Each line holding the string "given" is to be copied from the data.

## Stored dataset items
———

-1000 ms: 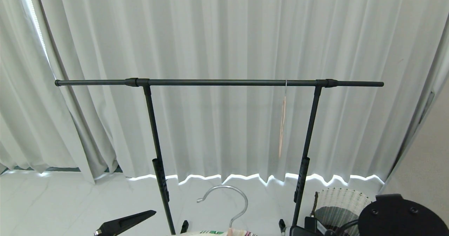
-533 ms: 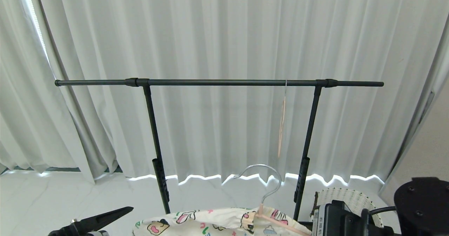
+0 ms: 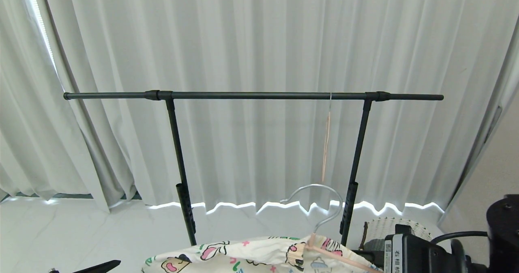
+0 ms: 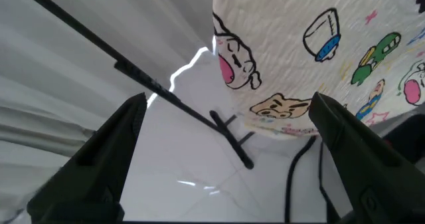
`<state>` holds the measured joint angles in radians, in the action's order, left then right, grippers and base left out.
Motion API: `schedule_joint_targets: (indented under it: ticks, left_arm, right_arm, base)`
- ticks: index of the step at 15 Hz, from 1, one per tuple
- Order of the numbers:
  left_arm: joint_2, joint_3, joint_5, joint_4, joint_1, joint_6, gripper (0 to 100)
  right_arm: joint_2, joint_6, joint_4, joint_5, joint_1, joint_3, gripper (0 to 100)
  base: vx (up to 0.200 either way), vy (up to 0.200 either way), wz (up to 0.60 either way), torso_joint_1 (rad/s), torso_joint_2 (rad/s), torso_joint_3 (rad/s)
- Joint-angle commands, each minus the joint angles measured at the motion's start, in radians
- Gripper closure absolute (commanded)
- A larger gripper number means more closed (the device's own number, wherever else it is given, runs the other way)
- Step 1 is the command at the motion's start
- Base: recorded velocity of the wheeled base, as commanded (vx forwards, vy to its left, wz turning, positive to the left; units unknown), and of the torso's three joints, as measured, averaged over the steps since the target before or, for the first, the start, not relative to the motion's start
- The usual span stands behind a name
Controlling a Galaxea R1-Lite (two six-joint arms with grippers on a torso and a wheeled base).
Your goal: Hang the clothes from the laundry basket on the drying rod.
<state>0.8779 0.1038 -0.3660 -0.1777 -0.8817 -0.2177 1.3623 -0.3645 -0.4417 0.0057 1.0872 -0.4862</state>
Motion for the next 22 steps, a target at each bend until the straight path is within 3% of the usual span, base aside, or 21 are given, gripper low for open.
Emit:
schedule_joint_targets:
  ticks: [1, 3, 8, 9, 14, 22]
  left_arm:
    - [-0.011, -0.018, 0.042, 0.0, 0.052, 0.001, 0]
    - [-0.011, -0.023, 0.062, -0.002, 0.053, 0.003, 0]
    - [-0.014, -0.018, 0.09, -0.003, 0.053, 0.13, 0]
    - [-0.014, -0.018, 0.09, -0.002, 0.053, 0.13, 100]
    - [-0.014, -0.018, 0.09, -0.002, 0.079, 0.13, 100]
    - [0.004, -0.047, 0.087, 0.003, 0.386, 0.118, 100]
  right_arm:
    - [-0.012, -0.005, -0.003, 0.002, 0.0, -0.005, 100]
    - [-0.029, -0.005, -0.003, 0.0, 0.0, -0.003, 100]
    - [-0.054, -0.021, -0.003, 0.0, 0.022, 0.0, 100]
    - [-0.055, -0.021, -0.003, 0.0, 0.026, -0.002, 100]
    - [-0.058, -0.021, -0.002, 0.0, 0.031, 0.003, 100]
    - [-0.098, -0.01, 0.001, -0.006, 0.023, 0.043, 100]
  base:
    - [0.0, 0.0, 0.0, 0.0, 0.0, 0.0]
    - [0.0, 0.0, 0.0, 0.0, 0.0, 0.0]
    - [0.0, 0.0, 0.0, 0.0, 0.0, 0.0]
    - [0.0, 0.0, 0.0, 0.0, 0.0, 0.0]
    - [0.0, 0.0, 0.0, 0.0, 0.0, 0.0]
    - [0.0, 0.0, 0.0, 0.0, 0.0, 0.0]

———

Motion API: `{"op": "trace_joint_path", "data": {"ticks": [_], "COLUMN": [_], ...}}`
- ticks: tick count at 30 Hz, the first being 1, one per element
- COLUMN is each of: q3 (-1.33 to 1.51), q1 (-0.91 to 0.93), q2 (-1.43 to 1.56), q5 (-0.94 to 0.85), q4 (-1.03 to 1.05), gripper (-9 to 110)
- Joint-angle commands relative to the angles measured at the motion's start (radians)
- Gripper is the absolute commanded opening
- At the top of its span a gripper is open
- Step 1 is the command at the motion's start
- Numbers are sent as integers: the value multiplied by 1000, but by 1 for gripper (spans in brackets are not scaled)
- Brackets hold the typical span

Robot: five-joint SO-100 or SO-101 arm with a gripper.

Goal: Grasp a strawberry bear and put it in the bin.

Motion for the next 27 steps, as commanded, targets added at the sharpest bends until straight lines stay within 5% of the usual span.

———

## ANSWER TO THIS TASK
- A larger gripper number means more closed (the device's own number, wherever else it is given, runs the other way)
Motion for the next 22 steps, a target at each bend until the straight path is within 3% of the usual span, base aside, or 21 are given, gripper low for open.

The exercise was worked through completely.